■ Aim of the exercise: Directions for the data below: repeat exactly the lines from the one with "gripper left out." through the one with "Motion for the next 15", both included, and omit all pictures.

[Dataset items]
---+---

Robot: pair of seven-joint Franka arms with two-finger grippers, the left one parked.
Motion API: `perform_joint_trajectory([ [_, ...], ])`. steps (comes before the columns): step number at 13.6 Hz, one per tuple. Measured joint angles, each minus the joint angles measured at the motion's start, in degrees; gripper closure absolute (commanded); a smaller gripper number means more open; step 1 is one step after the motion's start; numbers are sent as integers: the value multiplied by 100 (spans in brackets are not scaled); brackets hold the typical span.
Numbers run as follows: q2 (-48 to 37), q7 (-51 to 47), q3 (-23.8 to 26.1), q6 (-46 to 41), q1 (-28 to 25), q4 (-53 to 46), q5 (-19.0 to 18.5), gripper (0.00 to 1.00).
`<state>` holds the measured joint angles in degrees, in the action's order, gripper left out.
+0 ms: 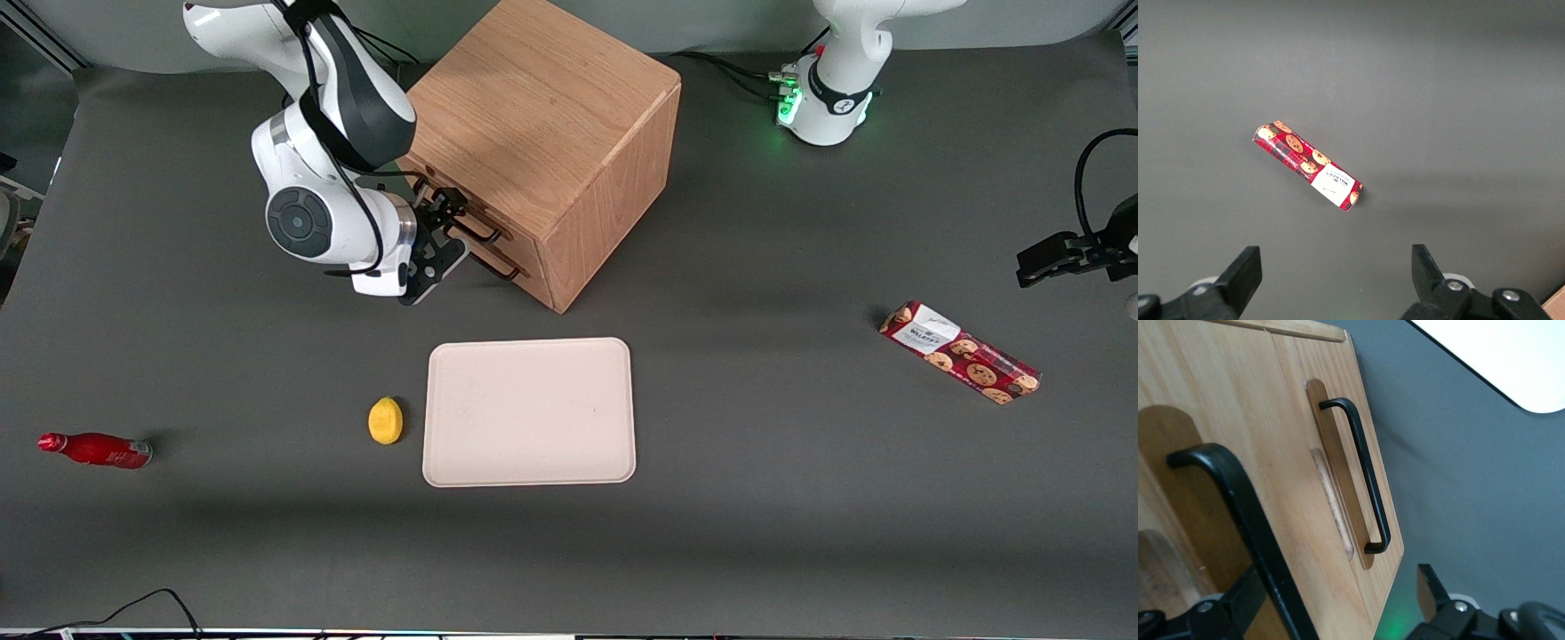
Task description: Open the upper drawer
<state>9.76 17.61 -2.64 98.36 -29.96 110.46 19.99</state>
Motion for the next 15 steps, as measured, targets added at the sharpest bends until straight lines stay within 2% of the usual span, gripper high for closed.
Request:
perform_joint_trajectory([
  [6, 130, 186, -1, 87, 18, 60, 13, 0],
  [15, 220, 666, -14, 276, 413, 34, 16, 0],
])
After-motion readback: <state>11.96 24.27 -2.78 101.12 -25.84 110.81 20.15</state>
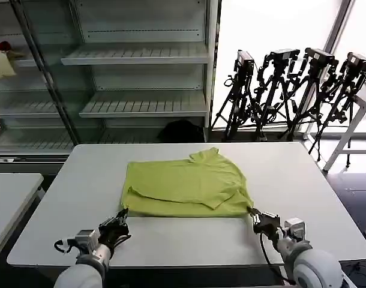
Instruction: Fold and organize the clothes.
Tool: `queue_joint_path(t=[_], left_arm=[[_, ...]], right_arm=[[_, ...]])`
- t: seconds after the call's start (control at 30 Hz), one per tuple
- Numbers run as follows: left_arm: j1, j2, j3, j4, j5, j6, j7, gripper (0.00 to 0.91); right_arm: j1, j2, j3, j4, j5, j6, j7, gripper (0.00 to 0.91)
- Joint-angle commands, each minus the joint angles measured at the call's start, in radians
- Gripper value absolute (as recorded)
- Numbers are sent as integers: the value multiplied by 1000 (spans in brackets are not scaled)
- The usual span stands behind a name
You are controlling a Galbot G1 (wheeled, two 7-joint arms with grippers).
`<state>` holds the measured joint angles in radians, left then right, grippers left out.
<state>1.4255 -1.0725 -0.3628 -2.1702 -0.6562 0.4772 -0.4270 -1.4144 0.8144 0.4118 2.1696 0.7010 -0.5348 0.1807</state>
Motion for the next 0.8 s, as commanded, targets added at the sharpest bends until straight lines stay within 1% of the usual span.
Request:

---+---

■ Task result:
`<state>` holds the measured joint angles in degrees, in the action's order, gripper left out.
+0 ms: 
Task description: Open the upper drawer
<state>9.76 17.61 -2.64 98.36 -29.96 110.46 19.99</state>
Motion for the next 15 steps, as measured, targets added at the sharpest bends until straight lines stay within 2% of the usual span, gripper high for closed.

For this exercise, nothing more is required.